_Problem to solve:_ Which lines of the listing hold the string "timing"? Copy those lines.

:: Source information

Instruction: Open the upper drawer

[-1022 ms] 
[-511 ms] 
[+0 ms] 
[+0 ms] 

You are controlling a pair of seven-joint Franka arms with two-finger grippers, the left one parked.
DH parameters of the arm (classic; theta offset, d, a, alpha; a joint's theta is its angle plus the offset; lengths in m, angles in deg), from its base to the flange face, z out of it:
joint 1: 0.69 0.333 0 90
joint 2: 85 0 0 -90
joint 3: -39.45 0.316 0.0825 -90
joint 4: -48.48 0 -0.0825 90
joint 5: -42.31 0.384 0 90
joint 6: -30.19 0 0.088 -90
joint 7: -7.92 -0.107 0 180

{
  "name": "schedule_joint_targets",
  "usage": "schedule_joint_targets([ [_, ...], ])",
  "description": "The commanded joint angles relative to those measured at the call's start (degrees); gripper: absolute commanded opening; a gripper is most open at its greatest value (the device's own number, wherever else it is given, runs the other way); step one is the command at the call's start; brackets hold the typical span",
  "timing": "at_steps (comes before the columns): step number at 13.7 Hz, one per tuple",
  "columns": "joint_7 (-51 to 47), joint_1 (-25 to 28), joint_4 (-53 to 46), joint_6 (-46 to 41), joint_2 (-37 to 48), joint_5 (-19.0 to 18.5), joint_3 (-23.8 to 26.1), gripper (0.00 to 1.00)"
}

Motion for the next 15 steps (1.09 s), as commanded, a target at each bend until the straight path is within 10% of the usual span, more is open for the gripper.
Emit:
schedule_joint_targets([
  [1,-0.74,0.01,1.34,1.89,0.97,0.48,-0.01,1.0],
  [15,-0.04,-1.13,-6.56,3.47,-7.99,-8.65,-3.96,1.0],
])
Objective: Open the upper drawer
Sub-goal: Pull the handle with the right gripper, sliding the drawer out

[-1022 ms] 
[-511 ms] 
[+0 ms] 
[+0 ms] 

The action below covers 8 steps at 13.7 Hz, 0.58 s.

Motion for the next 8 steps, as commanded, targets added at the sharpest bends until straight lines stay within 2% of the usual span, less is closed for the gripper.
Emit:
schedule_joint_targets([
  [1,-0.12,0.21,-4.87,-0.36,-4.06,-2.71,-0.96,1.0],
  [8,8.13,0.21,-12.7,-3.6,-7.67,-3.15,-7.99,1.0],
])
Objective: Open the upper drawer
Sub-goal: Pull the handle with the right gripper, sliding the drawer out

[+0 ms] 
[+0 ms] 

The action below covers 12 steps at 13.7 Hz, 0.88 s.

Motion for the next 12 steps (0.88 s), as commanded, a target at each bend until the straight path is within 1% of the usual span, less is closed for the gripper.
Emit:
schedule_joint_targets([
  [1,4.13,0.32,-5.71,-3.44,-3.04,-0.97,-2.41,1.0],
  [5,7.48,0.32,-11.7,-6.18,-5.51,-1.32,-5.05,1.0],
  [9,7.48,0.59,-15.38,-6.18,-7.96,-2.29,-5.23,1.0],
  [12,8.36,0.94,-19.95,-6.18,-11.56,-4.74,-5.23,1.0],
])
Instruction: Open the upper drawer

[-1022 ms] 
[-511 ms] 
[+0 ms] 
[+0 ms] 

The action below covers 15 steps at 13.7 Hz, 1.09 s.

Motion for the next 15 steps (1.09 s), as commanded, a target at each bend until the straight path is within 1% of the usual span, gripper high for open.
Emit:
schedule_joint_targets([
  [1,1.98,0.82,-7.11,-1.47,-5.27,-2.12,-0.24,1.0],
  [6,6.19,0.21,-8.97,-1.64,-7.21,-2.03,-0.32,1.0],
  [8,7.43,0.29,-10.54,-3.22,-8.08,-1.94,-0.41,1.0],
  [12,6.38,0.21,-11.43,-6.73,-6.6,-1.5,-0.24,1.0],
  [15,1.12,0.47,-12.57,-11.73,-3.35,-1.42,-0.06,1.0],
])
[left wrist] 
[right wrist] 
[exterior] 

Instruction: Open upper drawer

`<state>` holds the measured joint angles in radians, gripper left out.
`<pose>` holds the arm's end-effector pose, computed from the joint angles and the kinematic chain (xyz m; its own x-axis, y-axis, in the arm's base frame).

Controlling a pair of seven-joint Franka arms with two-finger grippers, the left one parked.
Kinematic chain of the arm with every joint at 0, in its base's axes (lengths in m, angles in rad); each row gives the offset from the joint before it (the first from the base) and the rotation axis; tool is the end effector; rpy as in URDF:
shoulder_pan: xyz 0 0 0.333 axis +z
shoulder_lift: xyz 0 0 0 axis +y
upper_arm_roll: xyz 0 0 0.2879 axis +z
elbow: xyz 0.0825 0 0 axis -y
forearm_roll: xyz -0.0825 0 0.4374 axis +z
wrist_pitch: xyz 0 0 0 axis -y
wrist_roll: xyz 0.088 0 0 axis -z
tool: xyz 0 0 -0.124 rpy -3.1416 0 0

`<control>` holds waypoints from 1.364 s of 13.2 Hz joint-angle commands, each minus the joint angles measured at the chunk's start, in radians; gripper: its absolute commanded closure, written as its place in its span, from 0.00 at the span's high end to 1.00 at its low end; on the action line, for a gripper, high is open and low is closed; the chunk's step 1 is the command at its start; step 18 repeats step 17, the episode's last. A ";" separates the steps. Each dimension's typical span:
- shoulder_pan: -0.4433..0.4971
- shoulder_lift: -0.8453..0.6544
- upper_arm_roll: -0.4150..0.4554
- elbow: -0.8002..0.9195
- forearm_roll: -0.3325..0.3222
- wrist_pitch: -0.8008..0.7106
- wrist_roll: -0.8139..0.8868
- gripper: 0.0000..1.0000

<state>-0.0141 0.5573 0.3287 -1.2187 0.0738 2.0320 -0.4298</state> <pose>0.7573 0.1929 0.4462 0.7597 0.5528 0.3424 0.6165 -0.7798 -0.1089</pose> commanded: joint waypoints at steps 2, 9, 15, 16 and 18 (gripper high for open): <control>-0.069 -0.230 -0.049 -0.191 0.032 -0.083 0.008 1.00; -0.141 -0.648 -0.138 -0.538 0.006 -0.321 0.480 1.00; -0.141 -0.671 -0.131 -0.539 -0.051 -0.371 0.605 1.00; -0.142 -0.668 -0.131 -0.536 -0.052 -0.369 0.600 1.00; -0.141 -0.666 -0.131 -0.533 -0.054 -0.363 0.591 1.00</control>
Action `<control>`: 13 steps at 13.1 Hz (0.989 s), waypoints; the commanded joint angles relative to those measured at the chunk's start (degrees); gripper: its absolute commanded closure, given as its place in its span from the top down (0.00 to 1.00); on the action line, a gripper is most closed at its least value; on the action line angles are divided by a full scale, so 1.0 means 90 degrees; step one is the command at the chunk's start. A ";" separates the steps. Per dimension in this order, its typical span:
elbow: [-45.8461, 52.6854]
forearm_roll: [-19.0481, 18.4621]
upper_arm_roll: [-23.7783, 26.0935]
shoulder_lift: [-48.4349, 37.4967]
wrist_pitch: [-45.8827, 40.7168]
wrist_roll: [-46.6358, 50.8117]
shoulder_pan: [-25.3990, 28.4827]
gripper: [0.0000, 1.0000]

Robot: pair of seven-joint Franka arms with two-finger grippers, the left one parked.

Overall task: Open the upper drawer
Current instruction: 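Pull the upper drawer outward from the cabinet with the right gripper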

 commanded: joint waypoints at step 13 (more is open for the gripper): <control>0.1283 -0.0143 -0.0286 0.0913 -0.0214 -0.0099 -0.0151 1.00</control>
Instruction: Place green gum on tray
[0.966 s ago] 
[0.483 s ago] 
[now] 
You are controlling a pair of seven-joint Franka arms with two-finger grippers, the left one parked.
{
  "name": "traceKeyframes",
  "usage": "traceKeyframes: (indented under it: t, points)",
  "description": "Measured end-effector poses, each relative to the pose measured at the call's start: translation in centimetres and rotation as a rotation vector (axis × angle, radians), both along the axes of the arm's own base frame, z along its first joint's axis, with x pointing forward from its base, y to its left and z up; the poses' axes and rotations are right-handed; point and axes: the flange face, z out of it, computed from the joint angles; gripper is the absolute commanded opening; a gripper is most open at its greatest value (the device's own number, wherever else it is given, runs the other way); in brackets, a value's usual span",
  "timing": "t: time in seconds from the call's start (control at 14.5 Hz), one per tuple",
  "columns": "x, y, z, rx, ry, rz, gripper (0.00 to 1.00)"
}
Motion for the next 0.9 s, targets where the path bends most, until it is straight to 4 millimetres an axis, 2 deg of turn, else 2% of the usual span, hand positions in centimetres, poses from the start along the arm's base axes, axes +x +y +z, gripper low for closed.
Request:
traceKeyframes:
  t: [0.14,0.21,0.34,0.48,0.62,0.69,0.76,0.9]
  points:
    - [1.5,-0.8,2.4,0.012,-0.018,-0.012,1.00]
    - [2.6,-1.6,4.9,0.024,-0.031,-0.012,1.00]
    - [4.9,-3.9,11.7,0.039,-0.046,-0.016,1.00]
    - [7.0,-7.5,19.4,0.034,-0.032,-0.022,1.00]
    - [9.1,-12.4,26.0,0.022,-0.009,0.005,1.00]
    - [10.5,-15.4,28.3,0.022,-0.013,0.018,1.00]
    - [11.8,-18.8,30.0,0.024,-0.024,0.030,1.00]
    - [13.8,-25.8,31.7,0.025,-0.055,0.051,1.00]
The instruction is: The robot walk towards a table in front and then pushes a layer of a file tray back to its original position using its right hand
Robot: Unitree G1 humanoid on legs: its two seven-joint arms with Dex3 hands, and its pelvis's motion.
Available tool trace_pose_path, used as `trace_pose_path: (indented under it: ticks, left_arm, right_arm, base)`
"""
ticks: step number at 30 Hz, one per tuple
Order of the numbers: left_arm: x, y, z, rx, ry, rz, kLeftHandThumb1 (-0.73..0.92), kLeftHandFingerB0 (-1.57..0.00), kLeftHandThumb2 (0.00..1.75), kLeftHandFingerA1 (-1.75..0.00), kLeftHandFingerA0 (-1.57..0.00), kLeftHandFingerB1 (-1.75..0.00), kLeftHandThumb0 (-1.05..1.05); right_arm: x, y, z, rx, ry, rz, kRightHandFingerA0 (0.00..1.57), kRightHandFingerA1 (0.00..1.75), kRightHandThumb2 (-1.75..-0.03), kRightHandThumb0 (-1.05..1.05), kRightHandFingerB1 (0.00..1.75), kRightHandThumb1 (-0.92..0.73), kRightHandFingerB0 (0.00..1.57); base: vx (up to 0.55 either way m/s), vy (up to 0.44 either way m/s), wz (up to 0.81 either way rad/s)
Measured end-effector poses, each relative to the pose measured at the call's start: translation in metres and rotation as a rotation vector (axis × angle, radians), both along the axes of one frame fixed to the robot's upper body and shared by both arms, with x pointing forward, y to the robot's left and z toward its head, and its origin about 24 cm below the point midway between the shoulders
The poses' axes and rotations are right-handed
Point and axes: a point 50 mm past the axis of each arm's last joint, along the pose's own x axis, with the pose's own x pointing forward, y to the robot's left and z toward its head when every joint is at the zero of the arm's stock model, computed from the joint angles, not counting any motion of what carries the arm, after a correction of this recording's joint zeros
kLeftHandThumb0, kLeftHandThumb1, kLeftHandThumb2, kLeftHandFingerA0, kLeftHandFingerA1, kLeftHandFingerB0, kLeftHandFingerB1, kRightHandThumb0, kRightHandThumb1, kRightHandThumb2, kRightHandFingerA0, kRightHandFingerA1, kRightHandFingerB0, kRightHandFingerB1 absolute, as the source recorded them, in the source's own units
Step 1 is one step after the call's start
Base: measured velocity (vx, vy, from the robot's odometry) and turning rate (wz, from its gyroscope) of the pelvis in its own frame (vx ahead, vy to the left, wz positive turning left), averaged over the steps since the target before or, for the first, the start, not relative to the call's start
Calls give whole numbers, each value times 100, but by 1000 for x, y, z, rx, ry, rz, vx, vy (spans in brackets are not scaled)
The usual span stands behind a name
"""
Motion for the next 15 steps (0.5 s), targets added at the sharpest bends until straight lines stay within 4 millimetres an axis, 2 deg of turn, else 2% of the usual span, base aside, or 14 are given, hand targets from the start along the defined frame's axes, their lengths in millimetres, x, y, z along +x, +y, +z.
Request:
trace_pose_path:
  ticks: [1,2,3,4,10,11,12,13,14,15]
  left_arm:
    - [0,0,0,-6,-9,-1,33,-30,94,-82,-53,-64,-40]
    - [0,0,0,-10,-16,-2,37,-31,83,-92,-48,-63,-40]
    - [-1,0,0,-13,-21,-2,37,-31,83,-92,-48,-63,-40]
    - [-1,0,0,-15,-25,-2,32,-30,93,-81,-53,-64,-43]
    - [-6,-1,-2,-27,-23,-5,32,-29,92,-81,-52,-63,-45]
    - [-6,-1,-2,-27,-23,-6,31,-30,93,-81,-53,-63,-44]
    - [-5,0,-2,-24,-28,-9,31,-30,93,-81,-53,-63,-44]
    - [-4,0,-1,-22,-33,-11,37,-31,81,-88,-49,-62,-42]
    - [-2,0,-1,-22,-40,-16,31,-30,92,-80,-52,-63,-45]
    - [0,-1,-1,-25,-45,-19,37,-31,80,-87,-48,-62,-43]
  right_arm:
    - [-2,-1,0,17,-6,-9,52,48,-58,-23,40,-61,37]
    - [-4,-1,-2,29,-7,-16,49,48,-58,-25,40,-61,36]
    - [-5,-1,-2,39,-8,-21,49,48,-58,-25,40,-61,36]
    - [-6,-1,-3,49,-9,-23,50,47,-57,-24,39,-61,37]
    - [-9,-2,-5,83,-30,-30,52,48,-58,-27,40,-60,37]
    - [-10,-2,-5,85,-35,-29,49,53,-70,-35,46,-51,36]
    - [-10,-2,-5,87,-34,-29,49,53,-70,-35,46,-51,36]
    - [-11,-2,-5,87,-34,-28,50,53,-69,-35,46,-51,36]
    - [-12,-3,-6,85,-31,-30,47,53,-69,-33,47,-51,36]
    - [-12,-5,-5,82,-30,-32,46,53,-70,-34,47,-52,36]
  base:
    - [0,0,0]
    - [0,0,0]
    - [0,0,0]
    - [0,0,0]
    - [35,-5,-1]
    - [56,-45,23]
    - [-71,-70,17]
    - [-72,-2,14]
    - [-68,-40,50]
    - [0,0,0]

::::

_Finished exercise:_
  "timing": "at_steps (comes before the columns): step number at 13.7 Hz, one per tuple",
  "timing": "t: time in seconds from the call's start (control at 14.5 Hz), one per tuple",

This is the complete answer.